▸ Assignment:
Restate word for word the run of lines that begins at the one containing "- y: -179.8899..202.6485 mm" and ends at the last line of the listing.

▸ Data excerpt:
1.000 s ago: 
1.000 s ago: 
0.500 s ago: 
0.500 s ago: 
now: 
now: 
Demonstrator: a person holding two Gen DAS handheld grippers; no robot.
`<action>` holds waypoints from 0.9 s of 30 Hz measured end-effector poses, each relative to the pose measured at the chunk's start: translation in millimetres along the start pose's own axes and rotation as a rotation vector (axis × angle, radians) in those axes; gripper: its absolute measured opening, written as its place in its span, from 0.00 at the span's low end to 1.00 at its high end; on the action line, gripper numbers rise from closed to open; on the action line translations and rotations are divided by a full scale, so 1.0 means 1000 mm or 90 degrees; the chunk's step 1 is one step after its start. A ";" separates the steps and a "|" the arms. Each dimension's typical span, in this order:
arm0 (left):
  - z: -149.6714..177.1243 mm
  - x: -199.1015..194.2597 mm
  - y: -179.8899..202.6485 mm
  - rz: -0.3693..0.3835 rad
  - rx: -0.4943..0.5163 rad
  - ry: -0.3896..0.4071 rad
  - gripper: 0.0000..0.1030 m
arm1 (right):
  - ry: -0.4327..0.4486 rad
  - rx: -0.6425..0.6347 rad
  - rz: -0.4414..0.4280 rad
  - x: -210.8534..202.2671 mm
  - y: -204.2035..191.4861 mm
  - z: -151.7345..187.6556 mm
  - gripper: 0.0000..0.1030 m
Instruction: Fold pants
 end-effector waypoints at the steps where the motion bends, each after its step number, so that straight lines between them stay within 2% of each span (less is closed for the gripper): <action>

▸ Reply to the exercise:
  - y: -179.8899..202.6485 mm
  - rz: -0.3693..0.3835 rad
  - rx: -0.4943..0.5163 rad
  - ry: -0.3896..0.4071 rad
  - gripper: 0.0000..0.1030 m
arm1 (right):
  - ry: -0.4327..0.4486 rad
  - rx: -0.6425..0.6347 rad
  - rz: -0.4414..0.4280 rad
  - x: -210.8534..202.2671 mm
  - y: -204.2035..191.4861 mm
  - z: -151.7345..187.6556 mm
  - gripper: 0.0000..0.1030 m
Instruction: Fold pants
 end-effector waypoints at the steps where the motion bends, each after its step number, so that straight lines between them stay within 2% of each span (less is closed for the gripper): <action>

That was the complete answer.